Your goal:
Every line with the string "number" in it belongs in your answer, so copy them all from the data.

++++ Collected data ++++

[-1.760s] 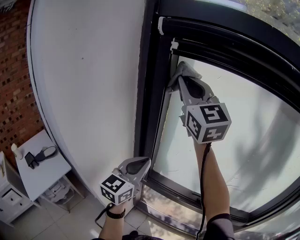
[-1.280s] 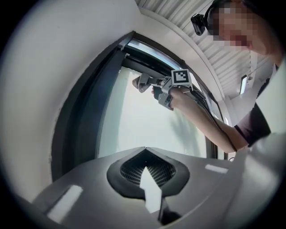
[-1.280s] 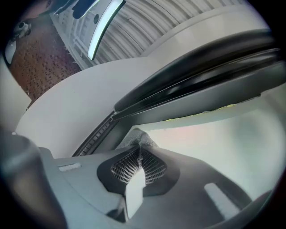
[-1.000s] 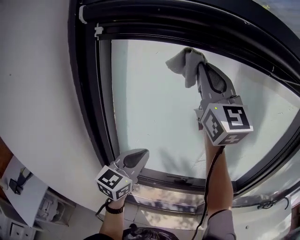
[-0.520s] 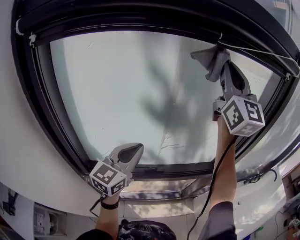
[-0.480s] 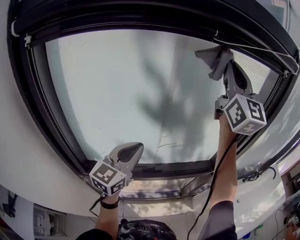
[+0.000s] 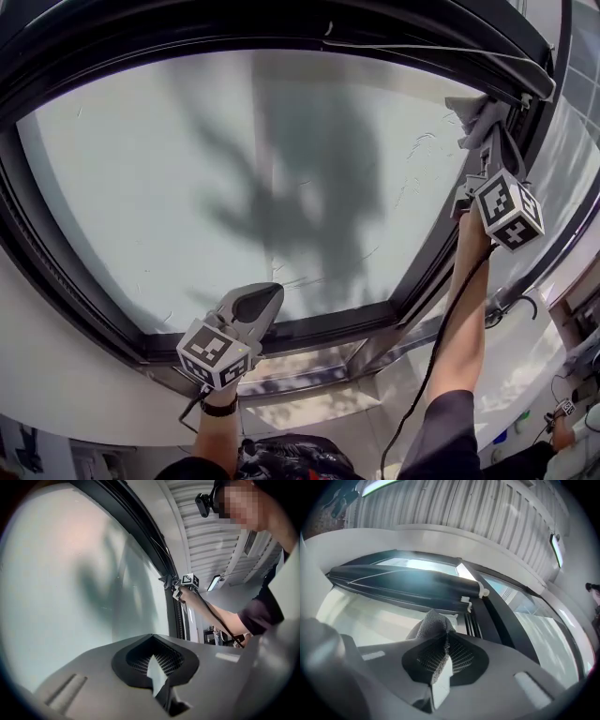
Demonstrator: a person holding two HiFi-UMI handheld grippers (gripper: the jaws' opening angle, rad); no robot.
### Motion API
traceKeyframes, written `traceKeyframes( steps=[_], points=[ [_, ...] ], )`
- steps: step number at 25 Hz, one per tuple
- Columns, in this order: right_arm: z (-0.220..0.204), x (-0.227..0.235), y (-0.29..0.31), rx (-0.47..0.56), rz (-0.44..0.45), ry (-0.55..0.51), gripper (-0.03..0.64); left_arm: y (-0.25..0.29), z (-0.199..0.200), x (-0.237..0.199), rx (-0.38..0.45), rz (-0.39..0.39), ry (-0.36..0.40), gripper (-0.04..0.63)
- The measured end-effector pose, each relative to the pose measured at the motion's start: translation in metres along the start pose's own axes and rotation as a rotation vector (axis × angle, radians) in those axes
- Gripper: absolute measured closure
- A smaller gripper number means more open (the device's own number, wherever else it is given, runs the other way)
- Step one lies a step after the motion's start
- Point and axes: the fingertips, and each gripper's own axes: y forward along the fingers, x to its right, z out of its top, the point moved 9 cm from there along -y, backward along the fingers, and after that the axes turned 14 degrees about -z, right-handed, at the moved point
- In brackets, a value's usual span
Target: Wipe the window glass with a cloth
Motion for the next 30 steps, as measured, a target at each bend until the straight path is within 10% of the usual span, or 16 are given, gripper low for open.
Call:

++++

Answer for this exercise:
- steps: step number at 25 Hz, one per tuple
- A smaller gripper number means more open (the device's own number, wherever else it is given, runs the other way)

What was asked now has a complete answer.